TASK BRIEF -
How many lines in the records below hold the word "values"? Answer with the number alone.

STORED DATA -
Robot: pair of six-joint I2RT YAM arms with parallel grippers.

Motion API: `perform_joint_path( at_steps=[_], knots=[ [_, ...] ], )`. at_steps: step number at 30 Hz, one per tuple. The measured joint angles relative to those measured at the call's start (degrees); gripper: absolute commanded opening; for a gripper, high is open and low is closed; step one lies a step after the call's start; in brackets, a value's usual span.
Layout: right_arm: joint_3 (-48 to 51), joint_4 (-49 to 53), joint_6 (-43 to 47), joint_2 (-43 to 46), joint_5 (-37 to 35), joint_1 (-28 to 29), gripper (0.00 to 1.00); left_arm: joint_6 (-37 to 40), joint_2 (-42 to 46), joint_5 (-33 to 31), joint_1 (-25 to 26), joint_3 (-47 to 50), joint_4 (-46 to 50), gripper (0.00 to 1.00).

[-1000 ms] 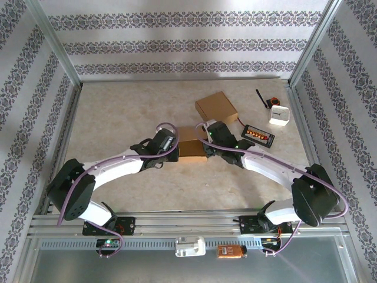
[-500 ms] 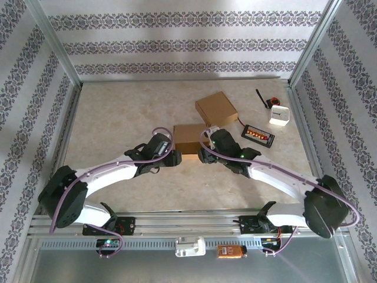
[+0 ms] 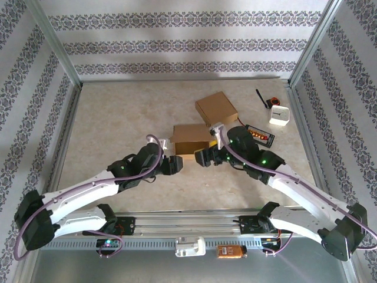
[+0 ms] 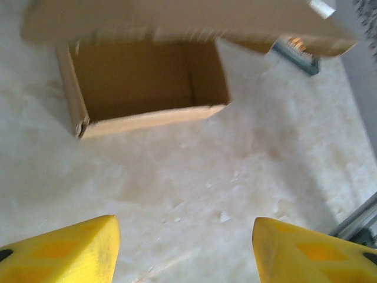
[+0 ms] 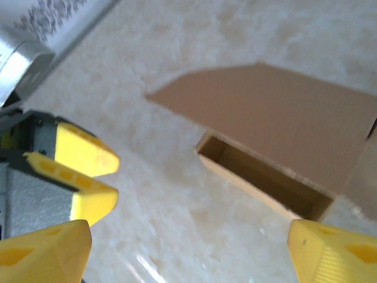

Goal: Fold the paper box

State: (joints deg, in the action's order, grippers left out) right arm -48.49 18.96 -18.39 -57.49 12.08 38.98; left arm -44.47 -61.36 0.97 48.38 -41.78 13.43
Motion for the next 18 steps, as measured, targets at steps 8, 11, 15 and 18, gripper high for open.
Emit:
perform_joint_path(
  at_steps=[8, 11, 15, 18],
  knots=[
    [-12.33, 4.55, -11.26, -12.83, -0.90, -11.82, 0.69, 0.31, -1.27, -2.54, -12.94, -15.87, 6.12, 0.53],
    [-15.21, 6.99, -14.60, -19.63, -0.83, -12.98, 0.62, 0.28, -5.88, 1.29, -19.61, -15.96, 5.60, 0.56],
    [-16.52, 8.09, -18.40, -26.32, 0.68, -14.14, 0.48, -0.09, -15.10, 10.62, -22.93, -15.80, 3.67, 0.56],
    [-16.52, 8.74, -19.52, -29.51, 0.92, -14.51, 0.43, -1.07, -20.79, 16.57, -23.41, -14.53, -0.87, 0.50]
  ],
)
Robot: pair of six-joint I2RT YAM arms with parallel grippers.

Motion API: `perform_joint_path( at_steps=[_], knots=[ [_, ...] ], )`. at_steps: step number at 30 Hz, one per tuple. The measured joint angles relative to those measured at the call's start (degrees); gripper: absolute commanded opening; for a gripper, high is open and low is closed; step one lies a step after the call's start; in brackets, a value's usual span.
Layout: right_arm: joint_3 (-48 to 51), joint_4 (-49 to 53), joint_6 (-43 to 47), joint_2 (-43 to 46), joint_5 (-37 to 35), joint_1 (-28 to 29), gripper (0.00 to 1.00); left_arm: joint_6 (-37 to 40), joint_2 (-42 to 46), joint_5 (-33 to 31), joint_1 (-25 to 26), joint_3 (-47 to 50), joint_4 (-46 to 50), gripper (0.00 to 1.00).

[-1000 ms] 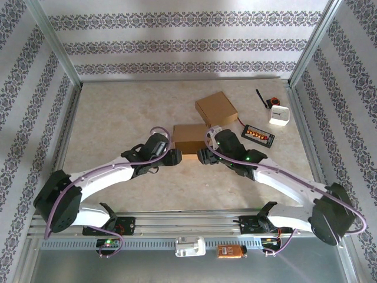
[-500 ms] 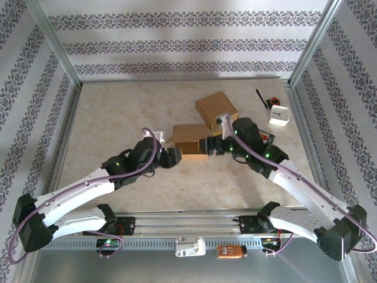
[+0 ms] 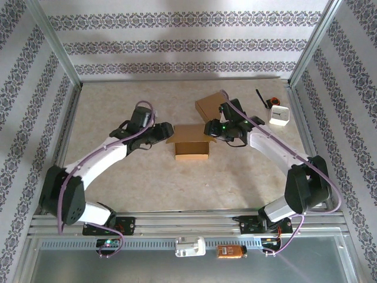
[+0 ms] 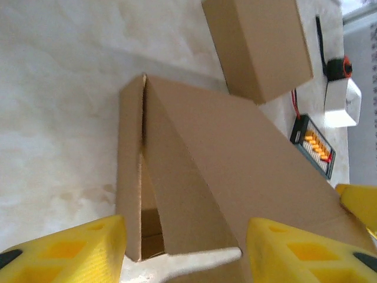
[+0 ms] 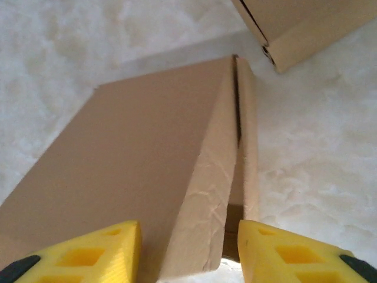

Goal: Fold the paper box

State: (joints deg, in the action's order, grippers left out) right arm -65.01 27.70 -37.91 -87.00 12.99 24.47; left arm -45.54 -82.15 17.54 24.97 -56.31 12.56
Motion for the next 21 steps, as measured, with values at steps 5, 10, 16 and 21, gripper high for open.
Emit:
perform_joint_path(
  at_steps=[5, 10, 16, 21],
  knots=[
    [0.13, -0.22, -0.87, -2.29, 0.20, 0.02, 0.38, -0.68, -4.46, 5.55, 0.02, 1.18, -4.59, 0.31],
    [2.80, -2.29, -1.46, -2.56, -0.50, 0.07, 0.32, -0.33, -7.91, 7.56, 0.02, 1.86, -7.08, 0.18],
    [4.46, -4.42, -1.03, -6.58, -3.34, 1.27, 0.30, -0.37, -12.55, 8.81, 0.02, 3.23, -9.70, 0.15],
    [4.39, -3.82, 0.85, -9.18, -5.29, 2.32, 0.41, 0.00, -13.22, 9.22, 0.02, 3.82, -10.95, 0.42]
  ],
)
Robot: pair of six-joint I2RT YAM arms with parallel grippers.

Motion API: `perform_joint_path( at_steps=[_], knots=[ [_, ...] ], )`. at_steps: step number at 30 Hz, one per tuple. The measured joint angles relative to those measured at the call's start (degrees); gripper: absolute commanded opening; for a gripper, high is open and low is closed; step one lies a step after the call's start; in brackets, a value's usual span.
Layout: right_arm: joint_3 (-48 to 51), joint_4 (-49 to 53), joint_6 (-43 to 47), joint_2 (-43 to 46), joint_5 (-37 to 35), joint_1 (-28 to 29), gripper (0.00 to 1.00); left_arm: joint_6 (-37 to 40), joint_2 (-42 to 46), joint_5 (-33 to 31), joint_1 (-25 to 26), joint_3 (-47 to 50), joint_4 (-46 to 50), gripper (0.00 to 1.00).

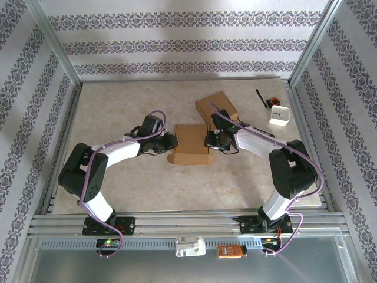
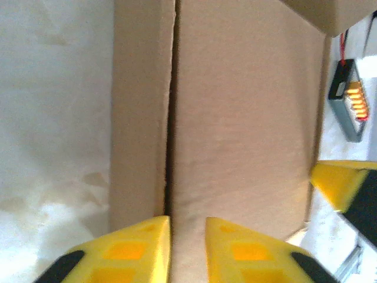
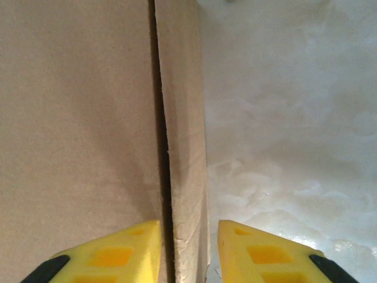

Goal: Fold the paper box

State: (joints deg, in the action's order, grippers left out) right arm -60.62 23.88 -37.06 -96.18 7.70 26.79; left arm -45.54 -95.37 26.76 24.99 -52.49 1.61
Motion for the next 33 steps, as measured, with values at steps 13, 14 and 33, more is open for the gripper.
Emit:
perform_joint_path(
  at_steps=[13, 14, 33],
  knots=[
    [-1.64, -2.64, 0.15, 1.86, 1.42, -0.02, 0.49, 3.56, 3.34, -4.68, -2.54, -2.27, 1.97, 0.59],
    [-1.64, -3.54, -0.52, 0.74, 2.27, -0.02, 0.45, 3.76, 1.92, -4.17, -2.64, -2.69, 1.90, 0.59],
    [-1.42, -11.58, -4.94, -5.77, 3.78, -0.87, 0.17, 2.29, -6.05, 1.88, -2.47, -2.03, -5.53, 0.53]
  ],
)
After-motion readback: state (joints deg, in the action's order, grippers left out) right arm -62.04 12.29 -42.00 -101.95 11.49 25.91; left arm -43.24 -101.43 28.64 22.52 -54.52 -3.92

RESPONSE TO THIS EXERCISE -
2